A group of researchers from the University of Cambridge have discovered a vulnerability in the security system that carry smart cards. Under this method, you could get a credit card cloning and making a fraudulent transaction.
EMV is an interoperability standard developed by Europay, MasterCard and Visa in the 90 to authenticate payments through credit cards and debit cards. This new system was proposed to replace the insecure magnetic stripe cards, the security system was not enough to prevent cloning.

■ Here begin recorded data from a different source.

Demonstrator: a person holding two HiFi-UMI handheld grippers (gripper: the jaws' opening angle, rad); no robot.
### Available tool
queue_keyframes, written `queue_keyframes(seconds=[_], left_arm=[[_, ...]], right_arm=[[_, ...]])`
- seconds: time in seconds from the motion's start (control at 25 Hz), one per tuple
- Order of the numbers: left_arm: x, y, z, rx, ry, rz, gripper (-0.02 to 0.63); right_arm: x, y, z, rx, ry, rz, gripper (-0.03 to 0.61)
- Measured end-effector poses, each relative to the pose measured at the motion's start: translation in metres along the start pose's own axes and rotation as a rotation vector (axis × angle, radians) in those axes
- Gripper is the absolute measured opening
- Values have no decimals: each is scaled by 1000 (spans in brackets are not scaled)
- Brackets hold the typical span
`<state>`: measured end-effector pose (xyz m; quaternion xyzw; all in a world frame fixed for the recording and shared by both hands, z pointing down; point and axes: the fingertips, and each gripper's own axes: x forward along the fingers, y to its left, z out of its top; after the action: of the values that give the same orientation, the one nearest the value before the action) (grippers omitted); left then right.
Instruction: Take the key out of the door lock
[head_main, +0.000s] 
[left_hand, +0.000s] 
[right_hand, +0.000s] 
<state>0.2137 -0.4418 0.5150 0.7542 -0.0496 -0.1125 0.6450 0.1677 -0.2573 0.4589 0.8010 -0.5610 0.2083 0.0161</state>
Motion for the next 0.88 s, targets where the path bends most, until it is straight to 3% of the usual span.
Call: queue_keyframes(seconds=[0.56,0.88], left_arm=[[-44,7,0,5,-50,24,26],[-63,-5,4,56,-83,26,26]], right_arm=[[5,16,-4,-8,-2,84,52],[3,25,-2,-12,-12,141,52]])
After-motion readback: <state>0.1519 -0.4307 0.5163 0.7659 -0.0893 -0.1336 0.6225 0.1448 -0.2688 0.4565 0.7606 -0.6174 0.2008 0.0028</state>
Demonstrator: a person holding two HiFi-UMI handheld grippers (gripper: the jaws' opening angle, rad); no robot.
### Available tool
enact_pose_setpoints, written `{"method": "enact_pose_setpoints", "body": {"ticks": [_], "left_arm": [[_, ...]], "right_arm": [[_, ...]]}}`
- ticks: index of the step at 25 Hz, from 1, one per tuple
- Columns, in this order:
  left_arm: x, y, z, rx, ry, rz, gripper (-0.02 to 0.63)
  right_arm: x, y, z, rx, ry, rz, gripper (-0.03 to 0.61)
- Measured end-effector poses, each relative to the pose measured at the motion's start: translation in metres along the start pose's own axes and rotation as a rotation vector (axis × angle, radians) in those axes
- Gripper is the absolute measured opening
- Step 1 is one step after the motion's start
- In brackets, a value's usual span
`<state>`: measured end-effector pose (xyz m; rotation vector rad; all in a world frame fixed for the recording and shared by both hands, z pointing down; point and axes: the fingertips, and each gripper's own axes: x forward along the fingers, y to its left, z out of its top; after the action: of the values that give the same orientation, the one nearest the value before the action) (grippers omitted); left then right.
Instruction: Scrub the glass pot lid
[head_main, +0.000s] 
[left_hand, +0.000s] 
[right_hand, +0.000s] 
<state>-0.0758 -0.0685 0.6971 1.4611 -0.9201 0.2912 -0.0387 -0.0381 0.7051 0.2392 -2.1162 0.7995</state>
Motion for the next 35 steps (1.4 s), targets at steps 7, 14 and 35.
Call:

For several years, the cards are abandoning insecure magnetic stripe for embedded chip containing encrypted information. Access to information requires a secret PIN code for the operation to be carried out correctly. Broadly speaking, the process when a transaction is as follows:
When a terminal or ATM (Automatic Teller Machine) wants to start a transaction, it sends all information (number, currency, date, etc ...) to the card is inserted, along with a code called A (Unpredictable Number) the cashier terminal generates flight or at the time of the transaction.
The card uses a secret encryption key which is stored on the chip, to generate a code authorizing the request (ARQC) from the transaction data and facilitated by the A terminal. The ARQC is sent back to the terminal.
The ATM sends ARQC code along with the PIN encryption and plain text A bank card in question.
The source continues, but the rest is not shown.